Thursday 14 April 2016

"Crossing to the other side" - A Lusaka Sabbath

I write these reflections conscious that tomorrow, Friday, is the 20th anniversary of the first hearing of South Africa's Truth and Reconciliation Commission—a pilgrimage that sought to take our country from despair to hope.



My Sabbath.
This political, social, spiritual and physical “pilgrimage” by South Africans has not been without success but has also had its thorns. I sometimes read extracts from the five volumes of the TRC report in my boardroom at Bishopscourt and shiver at what it revealed. I still pray and yearn for a tsunami of truth-telling in South Africa and globally, especially in the light of the socio-economic challenges we face and the revelations of the Panama Papers.

We have blue skies in Lusaka today. The Eucharist was optional this morning and a few of us whose spirituality is nurtured by daily Mass braved it to the early service. After breakfast I bid farewell to Louisa Mojela, one of our Southern African reps and a great supporter of our Province and Communion. She has a bereavement and then her 60th birthday. Members of the ACC are on sabbath, taking varied “pilgrimages” to game parks and the city. Some remained at the hotel to rest or take a different kind of sabbath.

For mine, I take a lone pilgrimage to Roma village and primary school near Lusaka to see the house used by a liberation movement that was bombed. James, my taxi driver, says that when he was in his teens, Roma used to have lots of Catholic priests. If you have ever been to Roma, you will easily identify the green trees and some hills. We then proceed to Mtendere compound, a township, to see house C271 on a street where respected liberation leaders lived—including, I was told, Thabo Mbeki.
A different Lusaka.


Here I saw and smelled a different Lusaka from the one I am staying in, one no different to the squalor of Alexandra township, Johannesburg, where I grew up. The structural inequality contradicts the meaning of “Mtendere”, which is translated as “peace”. Mtendere is anything but peace. James ducked and dived to avoid reckless drivers on non-existent roads, and at Kalingalinga on Thabo Mbeki Road, an assertive driver almost forced him into bags of charcoal for sale on the pavements. There are neither proper roads nor drainage and as we drove in, stagnant dirty water characterises the muddy roads. It gives me a sense of what Mark's Gospel describes as “crossing to the other side”.

Crossing back into the leafy parts of Lusaka after my short visit to Mtendere, I return to leafy Kabulonga. At C271, now a crowded preschool. I pose for pictures and then head back.

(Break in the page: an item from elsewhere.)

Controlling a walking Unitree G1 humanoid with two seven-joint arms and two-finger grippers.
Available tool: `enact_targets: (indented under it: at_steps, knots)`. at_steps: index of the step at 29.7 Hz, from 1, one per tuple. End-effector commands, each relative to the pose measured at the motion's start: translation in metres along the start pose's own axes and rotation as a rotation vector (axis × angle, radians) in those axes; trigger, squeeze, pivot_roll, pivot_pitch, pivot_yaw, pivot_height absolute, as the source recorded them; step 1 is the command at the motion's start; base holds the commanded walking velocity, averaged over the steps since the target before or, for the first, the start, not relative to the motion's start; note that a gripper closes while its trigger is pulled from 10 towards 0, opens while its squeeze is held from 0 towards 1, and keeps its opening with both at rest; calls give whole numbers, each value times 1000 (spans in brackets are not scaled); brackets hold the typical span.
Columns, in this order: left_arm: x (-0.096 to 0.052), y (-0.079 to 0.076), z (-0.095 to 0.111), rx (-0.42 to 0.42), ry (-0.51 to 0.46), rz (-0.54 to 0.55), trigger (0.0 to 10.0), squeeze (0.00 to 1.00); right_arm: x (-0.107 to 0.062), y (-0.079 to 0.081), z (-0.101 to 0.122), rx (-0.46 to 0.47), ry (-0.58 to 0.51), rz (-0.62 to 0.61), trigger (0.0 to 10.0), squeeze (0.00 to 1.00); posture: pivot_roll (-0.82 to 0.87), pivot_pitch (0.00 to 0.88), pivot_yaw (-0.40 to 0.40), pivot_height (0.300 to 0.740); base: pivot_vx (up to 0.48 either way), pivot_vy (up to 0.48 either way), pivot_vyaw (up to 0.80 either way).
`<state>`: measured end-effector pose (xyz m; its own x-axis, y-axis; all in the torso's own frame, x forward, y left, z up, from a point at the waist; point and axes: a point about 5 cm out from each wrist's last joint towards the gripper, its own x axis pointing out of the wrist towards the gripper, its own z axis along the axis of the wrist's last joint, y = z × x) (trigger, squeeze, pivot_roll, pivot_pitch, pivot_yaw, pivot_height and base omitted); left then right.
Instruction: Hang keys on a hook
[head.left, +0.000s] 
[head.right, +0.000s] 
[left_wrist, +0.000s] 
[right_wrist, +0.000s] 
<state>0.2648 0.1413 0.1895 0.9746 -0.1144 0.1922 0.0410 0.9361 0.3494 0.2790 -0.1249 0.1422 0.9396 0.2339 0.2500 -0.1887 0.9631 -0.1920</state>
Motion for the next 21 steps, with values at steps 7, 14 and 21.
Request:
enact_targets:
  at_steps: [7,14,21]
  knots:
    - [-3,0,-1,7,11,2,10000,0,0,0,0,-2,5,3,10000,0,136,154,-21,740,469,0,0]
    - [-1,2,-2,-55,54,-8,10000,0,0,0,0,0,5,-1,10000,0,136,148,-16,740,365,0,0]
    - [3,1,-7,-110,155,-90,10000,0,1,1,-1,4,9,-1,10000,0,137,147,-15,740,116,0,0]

Kabulonga has new houses, James comments: there were bushes there, he says, not long ago, but the face of Lusaka is rapidly changing. I pass Hero's Square, State House, seat of the president, and return to my room.

Over lunch I spend an hour with Archbishop Deng of Sudan and South Sudan. He stayed behind because he departs tonight. We journey into his soul—it feels as if he is passing on the baton to a new representative of our continent on the Standing Committee, which is an enormous ask. We get deep into Communion dynamics, growing pains, east, west, north, south and the internal pushes and pulls. He is a wise man. He is however worried about the thin line onto which we hang as Communion. He pleads for courage, honesty and transparency by all entrusted with leadership. He calls for each one in the north, the south and particularity the west to have a big heart. I feel his anxiety and concerns.

This evokes feelings in my heart of our struggle and how God finally liberated us from the bondage of apartheid and colonialism, and how God continues to call each of us here to do more not only for South Africans but with others. So the oneness of Communion is a gift for all Christians and all beyond the Christian world. We need more than “Anglicanism” and “Instruments of Communion”, we need faith in the God who liberates and who sends us back to Mtendere to help it “cross over” from squalor to the abundant life promised to us all.

For me, today can be described as a day of tensions, contrasts, continuity and discontinuities, past and future, leafy and muddy, crossing over, big and small, a lone pilgrimage and group pilgrimages as well as work and sabbath. I end the day hearing how others found their journeys, even if they were in a group, and then with a meeting of the resolutions committee again. May the 20th anniversary of the TRC remind us all that the truth will set us free.